▸ What you have to do: Look through the lines below for the word "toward", and copy every line that has it.

▸ Recorded data:
※ ※ ※

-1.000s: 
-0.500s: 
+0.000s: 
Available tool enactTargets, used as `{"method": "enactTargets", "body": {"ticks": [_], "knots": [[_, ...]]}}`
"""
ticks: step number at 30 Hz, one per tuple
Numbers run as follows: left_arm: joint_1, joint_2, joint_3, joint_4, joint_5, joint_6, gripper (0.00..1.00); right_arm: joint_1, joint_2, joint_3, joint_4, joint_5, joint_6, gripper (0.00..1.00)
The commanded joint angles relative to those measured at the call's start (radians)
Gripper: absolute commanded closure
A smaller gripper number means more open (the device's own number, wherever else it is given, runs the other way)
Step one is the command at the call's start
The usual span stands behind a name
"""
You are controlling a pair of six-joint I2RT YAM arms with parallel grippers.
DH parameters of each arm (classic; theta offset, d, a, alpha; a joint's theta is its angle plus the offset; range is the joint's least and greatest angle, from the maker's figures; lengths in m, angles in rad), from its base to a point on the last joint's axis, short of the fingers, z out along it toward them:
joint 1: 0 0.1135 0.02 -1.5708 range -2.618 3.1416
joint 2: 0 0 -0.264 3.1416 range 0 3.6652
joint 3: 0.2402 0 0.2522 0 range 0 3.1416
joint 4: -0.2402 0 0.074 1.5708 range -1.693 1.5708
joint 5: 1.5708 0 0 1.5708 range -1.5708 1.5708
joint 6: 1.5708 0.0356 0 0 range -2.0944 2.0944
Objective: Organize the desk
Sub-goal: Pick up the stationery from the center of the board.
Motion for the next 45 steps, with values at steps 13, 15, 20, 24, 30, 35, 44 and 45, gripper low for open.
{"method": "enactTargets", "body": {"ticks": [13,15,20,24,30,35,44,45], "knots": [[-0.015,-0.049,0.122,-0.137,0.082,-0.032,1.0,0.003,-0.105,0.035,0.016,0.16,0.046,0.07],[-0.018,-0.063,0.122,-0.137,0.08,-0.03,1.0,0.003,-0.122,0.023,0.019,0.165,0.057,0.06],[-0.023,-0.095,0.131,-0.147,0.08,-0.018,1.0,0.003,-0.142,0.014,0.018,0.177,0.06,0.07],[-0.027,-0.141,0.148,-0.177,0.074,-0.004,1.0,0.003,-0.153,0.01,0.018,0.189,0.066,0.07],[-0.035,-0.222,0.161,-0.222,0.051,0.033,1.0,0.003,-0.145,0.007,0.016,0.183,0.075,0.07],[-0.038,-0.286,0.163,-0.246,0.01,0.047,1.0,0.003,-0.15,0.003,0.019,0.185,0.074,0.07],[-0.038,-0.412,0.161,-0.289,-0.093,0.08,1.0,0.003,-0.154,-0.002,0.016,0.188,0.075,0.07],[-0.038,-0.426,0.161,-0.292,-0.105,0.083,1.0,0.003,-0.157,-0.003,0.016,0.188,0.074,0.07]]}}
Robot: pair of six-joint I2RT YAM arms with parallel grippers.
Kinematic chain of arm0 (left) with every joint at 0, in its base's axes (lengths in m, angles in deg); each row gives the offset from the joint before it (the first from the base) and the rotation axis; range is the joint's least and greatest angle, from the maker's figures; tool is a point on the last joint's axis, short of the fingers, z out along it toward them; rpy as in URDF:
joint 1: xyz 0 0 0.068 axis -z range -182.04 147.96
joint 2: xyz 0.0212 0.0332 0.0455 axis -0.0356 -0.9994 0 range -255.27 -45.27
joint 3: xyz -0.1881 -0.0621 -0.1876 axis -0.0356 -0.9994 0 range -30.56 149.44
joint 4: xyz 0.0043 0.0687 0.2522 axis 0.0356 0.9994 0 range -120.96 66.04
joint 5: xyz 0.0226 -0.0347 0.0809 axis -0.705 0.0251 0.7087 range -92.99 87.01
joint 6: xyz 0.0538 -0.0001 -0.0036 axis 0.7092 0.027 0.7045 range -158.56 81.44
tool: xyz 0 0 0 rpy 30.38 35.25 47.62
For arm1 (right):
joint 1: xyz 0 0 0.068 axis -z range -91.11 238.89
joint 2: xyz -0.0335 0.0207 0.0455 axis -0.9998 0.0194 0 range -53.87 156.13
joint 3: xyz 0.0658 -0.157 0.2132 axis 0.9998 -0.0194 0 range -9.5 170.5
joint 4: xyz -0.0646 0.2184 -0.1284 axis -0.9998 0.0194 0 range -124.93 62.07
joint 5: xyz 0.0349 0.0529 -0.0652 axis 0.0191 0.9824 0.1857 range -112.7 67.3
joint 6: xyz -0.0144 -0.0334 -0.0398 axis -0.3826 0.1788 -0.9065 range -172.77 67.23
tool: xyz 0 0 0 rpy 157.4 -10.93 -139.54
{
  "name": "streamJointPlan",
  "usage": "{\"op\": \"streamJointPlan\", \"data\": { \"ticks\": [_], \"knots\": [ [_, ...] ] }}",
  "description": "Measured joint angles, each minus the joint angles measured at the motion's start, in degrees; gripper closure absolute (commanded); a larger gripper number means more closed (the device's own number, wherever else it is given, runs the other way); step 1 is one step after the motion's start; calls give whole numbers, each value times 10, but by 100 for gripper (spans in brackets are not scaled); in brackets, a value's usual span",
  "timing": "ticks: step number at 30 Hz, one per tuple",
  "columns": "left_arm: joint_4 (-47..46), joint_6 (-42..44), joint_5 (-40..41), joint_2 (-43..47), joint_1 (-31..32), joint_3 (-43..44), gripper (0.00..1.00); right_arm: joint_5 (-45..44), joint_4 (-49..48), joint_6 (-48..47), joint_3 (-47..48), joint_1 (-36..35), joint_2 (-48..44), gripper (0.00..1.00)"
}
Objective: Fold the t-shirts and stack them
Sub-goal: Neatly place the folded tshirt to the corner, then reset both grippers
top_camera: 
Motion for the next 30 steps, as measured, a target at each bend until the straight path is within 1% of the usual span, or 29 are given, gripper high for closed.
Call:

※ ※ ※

▸ Result:
DH parameters of each arm (classic; theta offset, d, a, alpha; a joint's theta is its angle plus the offset; range is the joint's least and greatest angle, from the maker's figures; lengths in m, angles in rad), from its base to a point on the last joint's axis, short of the fingers, z out along it toward them:
Kinematic chain of arm0 (left) with every joint at 0, in its base's axes (lengths in m, angles in deg); each row gives the offset from the joint before it (the first from the base) and the rotation axis; range is the joint's least and greatest angle, from the maker's figures; tool is a point on the last joint's axis, short of the fingers, z out along it toward them; rpy as in URDF:

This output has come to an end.